Friendly AI is tech­ni­cally difficult and re­quires an ex­tra-or­di­nary effort on mul­ti­ple lev­els. English sen­tences like “make peo­ple happy” can­not de­scribe the val­ues of a Friendly AI. Test­ing is not suffi­cient to guaran­tee that val­ues have been suc­cess­fully trans­mit­ted.

• White-hat AI re­searchers are dis­t­in­guished by the de­gree to which they un­der­stand that a sin­gle mis­step could be fatal, and can dis­crim­i­nate strong and weak as­surances. Good in­ten­tions are not only com­mon, they’re cheap. The story isn’t about good ver­sus evil, it’s about peo­ple try­ing to do the im­pos­si­ble ver­sus oth­ers who… aren’t.

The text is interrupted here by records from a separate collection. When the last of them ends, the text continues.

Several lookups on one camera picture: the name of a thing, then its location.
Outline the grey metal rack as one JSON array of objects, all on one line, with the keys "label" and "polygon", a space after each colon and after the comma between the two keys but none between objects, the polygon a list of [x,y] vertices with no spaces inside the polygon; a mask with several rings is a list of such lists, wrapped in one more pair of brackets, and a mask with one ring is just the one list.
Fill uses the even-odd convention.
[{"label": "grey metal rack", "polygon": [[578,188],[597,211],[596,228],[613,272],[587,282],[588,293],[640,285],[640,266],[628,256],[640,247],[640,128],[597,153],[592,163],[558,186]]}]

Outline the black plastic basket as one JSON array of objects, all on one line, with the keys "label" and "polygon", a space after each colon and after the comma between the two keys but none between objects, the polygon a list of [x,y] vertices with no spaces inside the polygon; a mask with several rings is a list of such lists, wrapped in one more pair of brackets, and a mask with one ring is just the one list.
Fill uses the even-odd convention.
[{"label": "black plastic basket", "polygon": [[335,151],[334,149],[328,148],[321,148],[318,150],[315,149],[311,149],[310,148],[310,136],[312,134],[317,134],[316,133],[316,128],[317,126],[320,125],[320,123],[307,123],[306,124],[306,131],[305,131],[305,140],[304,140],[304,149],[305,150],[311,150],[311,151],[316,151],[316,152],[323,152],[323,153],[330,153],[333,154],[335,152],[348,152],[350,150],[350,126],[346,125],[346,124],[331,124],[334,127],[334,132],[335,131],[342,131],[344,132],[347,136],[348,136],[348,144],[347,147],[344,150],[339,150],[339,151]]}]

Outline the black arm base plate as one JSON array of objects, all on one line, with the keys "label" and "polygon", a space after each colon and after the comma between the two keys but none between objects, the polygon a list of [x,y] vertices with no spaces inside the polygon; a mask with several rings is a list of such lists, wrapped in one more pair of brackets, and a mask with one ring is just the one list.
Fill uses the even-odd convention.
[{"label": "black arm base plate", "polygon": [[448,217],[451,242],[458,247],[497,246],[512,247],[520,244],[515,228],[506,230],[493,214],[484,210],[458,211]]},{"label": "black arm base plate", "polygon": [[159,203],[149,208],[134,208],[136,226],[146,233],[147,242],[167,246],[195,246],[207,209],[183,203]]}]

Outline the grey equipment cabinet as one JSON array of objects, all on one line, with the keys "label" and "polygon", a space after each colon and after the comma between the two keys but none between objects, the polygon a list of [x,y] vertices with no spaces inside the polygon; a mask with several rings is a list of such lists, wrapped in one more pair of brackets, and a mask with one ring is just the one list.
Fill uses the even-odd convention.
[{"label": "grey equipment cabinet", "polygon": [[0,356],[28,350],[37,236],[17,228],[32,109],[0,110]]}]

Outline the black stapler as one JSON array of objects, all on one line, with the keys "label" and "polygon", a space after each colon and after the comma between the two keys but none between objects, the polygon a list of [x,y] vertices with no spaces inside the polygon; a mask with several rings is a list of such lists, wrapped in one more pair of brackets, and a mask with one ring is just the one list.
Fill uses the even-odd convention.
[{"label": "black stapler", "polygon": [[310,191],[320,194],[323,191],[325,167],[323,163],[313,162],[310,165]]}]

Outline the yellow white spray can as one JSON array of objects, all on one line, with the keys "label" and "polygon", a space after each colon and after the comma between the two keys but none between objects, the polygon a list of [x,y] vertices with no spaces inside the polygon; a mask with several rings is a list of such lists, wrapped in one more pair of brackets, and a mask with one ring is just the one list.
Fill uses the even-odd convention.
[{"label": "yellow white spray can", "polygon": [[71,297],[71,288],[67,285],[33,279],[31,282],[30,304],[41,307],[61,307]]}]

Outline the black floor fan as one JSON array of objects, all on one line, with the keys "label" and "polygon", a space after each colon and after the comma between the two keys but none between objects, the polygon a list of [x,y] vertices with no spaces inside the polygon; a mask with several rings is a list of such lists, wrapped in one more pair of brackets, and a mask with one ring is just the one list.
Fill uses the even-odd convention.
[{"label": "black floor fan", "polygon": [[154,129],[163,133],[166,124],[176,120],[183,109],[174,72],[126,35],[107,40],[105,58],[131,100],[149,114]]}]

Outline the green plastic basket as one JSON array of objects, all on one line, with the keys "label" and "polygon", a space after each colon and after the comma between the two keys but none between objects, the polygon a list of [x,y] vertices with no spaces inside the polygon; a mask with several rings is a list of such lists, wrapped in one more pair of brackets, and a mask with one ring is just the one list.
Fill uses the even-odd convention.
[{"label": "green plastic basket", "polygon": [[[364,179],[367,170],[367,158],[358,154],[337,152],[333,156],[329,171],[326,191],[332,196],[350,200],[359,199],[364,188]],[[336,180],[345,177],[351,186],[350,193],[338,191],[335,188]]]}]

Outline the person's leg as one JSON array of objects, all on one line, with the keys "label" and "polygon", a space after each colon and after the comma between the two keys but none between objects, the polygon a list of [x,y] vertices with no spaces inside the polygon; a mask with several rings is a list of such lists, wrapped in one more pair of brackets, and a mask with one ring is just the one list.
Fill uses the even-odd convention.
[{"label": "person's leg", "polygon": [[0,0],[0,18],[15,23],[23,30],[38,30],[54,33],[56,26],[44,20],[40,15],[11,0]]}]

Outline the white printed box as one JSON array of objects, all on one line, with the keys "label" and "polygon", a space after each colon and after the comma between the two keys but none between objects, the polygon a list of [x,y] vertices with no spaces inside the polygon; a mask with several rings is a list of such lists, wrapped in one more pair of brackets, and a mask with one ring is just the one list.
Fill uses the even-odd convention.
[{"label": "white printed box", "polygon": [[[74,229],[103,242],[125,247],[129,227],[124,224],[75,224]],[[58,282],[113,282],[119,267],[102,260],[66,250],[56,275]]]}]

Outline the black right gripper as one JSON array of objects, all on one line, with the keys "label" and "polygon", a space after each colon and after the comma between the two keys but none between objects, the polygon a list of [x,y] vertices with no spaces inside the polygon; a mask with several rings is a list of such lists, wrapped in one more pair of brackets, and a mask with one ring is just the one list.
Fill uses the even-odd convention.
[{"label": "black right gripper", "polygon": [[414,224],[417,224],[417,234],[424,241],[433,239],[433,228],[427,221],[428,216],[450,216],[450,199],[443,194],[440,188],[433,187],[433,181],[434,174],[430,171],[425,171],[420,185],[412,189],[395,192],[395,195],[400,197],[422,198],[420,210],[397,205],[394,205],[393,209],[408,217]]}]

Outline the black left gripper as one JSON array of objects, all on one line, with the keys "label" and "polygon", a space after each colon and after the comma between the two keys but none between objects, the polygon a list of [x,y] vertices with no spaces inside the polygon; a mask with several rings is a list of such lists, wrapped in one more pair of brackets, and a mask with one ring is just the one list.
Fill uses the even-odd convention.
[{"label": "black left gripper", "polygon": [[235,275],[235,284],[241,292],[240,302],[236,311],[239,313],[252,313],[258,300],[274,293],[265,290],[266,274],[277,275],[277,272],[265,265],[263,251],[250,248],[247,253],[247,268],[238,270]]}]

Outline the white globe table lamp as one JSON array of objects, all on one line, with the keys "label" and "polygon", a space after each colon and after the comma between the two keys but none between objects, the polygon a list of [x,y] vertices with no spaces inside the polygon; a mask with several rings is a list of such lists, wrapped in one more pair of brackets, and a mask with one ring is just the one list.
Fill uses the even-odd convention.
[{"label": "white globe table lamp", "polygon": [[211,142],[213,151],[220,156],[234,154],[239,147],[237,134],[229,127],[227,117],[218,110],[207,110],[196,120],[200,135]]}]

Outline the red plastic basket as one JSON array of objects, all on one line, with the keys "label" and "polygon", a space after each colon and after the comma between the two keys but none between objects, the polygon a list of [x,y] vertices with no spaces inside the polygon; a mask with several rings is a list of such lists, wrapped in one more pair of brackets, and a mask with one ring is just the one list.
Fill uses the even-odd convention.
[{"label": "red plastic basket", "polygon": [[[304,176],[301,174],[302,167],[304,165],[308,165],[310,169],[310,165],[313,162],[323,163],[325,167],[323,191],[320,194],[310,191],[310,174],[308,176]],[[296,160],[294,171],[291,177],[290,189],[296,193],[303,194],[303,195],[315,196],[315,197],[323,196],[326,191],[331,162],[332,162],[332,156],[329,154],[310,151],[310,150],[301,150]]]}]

• In­tel­li­gence is about be­ing able to learn lots of things, not about know­ing lots of things. In­tel­li­gence is es­pe­cially not about tape-record­ing lots of parsed English sen­tences a la Cyc. Old AI work was poorly fo­cused due to in­abil­ity to in­tro­spec­tively see the first and higher deriva­tives of knowl­edge; hu­man be­ings have an eas­ier time recit­ing sen­tences than recit­ing their abil­ity to learn.

In­tel­li­gence is mostly about ar­chi­tec­ture, or “knowl­edge” along the lines of know­ing to look for causal struc­ture (Bayes-net type stuff) in the en­vi­ron­ment; this kind of knowl­edge will usu­ally be ex­pressed pro­ce­du­rally as well as declar­a­tively. Ar­chi­tec­ture is mostly about deep in­sights. This point has not yet been ad­dressed (much) on Over­com­ing Bias, but Bayes nets can be con­sid­ered as an archety­pal ex­am­ple of “ar­chi­tec­ture” and “deep in­sight”. Also, ask your­self how lawful in­tel­li­gence seemed to you be­fore you started read­ing this blog, how lawful it seems to you now, then ex­trap­o­late out­ward from that.